Transformer-Based Visual Recognition for Human Action Understanding: A Comprehensive Survey

Human action recognition has become a cornerstone in computer vision, supporting a wide range of applications such as intelligent surveillance, human–computer interaction, autonomous robotics, and healthcare monitoring. Traditional convolutional neural networks have demonstrated strong spatial feature extraction capabilities but are fundamentally limited in capturing long-range temporal dependencies and complex motion relationships across frames. The introduction of transformer architectures has reshaped visual recognition by introducing global self-attention mechanisms that model spatial and temporal dependencies in a unified and data-driven manner. By treating video frames as sequences of spatiotemporal tokens, transformer-based frameworks have surpassed conventional convolutional approaches in both flexibility and accuracy. These models enable more effective temporal reasoning, multimodal fusion with audio and pose information, and zero-shot generalization through large-scale pretraining.
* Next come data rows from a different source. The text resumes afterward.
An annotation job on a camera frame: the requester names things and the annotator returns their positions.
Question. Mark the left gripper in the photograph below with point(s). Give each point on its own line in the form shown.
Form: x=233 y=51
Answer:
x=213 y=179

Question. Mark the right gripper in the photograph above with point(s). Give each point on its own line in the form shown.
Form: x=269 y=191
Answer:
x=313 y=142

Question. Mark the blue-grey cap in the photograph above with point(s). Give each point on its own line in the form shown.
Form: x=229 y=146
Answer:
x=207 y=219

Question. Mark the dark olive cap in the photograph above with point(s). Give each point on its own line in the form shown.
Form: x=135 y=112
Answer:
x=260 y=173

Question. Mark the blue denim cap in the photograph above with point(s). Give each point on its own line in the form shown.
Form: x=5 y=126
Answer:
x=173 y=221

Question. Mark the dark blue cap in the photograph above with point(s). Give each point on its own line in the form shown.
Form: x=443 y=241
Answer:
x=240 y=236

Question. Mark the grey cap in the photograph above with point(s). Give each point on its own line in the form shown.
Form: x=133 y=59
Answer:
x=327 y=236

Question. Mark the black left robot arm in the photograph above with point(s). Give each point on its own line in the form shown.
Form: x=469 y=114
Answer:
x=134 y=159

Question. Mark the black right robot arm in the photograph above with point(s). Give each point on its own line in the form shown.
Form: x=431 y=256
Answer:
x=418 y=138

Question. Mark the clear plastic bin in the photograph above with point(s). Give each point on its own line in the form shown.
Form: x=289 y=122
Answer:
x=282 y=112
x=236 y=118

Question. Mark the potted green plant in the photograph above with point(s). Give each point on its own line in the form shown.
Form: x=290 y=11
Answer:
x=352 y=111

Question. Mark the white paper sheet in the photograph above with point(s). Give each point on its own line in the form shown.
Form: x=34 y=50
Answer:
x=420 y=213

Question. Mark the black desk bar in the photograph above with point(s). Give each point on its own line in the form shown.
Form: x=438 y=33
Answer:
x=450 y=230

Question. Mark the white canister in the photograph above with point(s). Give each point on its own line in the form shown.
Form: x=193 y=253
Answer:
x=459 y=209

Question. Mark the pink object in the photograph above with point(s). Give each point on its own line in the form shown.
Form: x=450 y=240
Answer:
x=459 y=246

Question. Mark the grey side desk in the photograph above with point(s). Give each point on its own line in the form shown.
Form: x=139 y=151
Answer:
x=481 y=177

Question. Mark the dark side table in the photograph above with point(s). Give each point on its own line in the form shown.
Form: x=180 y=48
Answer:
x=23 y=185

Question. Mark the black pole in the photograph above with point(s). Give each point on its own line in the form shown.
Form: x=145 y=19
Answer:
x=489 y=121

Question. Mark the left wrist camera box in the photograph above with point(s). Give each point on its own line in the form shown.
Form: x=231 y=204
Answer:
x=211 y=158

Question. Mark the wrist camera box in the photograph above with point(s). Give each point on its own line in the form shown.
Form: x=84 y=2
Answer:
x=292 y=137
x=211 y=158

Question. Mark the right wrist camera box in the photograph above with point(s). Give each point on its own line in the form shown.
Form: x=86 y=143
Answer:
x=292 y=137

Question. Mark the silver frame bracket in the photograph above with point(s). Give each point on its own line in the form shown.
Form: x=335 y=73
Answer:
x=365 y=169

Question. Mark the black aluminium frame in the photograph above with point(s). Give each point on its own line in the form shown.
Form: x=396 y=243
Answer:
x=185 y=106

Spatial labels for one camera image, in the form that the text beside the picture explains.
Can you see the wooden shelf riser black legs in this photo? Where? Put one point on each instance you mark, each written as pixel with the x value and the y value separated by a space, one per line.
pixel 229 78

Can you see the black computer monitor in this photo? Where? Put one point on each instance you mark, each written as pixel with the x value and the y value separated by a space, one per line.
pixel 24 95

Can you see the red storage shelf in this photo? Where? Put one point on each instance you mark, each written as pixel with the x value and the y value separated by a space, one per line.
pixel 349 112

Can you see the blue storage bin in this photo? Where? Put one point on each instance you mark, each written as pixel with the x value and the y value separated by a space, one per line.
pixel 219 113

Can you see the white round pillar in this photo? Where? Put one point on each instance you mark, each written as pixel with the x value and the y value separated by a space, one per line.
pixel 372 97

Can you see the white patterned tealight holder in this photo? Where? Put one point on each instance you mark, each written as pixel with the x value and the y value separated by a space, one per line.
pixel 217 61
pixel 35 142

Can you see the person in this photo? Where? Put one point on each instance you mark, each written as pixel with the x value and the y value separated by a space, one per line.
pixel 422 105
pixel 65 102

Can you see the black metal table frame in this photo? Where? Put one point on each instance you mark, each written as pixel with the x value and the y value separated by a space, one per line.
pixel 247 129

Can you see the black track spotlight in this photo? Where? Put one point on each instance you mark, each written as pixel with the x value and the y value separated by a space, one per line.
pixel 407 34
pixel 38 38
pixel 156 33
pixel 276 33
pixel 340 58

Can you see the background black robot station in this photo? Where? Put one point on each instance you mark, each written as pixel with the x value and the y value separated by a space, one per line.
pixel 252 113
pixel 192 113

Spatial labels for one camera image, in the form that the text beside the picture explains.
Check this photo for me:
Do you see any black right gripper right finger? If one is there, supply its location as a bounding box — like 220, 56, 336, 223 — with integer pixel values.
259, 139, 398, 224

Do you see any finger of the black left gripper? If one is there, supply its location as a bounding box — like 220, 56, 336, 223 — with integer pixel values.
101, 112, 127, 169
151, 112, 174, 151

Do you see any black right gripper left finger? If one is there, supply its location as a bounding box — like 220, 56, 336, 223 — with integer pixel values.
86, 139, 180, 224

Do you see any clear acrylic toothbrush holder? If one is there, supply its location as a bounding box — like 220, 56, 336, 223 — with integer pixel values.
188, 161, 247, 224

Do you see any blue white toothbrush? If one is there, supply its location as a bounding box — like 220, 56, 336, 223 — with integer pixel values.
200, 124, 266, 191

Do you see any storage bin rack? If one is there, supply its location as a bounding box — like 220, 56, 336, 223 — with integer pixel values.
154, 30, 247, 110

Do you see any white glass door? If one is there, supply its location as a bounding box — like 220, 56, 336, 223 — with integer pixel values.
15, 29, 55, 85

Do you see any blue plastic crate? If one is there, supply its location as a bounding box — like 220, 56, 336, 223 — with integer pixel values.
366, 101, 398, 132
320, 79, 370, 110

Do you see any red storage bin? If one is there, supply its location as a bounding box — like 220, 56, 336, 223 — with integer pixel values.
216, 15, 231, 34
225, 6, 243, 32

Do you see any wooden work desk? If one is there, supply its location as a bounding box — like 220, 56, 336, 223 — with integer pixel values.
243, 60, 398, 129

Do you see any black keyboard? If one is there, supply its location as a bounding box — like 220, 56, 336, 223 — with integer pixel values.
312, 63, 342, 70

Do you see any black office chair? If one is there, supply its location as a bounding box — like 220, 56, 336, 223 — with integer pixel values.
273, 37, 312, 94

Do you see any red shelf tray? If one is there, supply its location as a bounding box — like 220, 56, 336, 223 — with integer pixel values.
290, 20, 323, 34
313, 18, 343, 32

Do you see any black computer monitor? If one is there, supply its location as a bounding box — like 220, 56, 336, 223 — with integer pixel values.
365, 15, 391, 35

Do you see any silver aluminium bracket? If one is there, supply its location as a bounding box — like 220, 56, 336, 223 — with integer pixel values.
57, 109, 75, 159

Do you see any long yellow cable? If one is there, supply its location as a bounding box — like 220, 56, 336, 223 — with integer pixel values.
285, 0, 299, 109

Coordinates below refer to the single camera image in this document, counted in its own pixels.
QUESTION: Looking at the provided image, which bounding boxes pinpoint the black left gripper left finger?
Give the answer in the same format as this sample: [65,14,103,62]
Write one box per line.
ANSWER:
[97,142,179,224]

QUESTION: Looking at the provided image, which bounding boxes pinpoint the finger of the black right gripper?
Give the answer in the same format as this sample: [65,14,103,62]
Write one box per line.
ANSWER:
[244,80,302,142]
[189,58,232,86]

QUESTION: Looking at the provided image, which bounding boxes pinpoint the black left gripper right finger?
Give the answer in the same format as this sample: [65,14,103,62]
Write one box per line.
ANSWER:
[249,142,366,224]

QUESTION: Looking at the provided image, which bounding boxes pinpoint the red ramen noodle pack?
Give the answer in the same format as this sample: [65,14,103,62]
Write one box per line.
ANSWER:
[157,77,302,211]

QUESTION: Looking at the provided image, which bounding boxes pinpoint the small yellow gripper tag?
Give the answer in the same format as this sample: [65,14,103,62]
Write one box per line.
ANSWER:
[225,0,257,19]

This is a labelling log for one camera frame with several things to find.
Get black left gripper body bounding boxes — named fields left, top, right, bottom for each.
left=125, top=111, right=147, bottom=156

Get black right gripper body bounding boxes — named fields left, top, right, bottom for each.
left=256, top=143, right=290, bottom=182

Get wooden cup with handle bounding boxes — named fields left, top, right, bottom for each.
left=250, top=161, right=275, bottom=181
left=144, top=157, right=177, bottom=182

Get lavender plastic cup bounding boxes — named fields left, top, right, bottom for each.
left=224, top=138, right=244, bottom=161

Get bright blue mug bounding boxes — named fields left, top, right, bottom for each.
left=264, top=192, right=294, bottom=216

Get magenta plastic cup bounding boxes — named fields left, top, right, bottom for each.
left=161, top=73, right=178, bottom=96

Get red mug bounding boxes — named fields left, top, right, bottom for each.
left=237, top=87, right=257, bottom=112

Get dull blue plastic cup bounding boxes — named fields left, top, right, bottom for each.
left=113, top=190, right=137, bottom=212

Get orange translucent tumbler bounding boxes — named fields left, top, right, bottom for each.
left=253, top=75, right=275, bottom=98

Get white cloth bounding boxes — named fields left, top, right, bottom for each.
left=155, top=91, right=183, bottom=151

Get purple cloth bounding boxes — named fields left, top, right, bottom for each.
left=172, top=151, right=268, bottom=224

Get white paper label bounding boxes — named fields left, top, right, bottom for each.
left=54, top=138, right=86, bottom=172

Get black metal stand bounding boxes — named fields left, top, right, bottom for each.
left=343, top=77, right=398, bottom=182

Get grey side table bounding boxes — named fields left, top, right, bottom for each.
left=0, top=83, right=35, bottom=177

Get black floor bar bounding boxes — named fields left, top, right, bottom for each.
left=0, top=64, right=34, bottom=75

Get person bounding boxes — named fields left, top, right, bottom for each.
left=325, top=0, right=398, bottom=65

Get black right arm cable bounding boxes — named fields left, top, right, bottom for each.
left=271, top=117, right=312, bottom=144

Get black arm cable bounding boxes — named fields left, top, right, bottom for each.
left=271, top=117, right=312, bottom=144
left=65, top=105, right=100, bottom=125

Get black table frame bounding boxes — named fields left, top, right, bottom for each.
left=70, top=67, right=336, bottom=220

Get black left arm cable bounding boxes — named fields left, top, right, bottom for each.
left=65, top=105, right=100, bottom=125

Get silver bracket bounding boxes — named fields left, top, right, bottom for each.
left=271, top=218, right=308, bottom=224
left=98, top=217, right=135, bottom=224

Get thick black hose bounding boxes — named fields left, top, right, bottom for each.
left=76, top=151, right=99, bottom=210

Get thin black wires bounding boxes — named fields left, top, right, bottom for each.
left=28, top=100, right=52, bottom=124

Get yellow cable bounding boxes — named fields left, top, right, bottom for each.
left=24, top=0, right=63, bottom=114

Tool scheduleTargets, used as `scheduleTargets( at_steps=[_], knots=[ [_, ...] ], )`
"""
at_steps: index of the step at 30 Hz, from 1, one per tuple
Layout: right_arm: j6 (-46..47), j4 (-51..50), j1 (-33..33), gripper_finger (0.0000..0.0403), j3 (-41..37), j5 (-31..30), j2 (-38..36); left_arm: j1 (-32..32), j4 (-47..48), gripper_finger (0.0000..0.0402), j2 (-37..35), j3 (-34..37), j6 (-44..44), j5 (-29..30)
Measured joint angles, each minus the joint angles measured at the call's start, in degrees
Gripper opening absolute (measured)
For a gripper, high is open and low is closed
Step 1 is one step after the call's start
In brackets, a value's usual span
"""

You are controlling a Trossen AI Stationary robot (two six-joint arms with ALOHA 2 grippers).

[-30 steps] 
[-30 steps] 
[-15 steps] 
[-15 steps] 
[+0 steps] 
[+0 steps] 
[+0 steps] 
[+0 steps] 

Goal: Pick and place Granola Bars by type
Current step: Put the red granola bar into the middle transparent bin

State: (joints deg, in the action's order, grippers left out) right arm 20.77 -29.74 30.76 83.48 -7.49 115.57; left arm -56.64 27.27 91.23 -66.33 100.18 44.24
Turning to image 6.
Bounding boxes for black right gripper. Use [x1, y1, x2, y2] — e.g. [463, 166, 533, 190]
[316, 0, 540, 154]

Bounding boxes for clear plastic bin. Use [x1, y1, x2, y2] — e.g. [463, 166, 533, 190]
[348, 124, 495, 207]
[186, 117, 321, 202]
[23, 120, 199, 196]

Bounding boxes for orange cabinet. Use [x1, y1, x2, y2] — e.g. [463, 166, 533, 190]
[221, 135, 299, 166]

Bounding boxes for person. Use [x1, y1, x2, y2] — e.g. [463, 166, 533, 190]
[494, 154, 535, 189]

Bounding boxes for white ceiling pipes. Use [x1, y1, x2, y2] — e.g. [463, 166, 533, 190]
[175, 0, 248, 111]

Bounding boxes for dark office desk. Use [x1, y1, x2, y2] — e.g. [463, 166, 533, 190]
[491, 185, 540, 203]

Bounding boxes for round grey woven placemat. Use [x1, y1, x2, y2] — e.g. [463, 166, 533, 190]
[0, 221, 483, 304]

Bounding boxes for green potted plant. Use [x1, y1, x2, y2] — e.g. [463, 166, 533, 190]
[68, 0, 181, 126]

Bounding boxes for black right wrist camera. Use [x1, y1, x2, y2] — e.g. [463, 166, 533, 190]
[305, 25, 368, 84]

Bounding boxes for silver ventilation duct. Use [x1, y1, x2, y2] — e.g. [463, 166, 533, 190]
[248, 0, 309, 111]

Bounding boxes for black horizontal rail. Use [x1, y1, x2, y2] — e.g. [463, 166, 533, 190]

This survey provides a comprehensive overview of transformer-based visual recognition methods for human action understanding, emphasizing the evolution of key architectures, the integration of self-supervised and multimodal learning, and the use of large-scale benchmark datasets. Finally, it highlights current challenges related to efficiency, data dependency, and interpretability, and discusses how future developments may lead to general-purpose, multimodal, and explainable systems for real-world action understanding.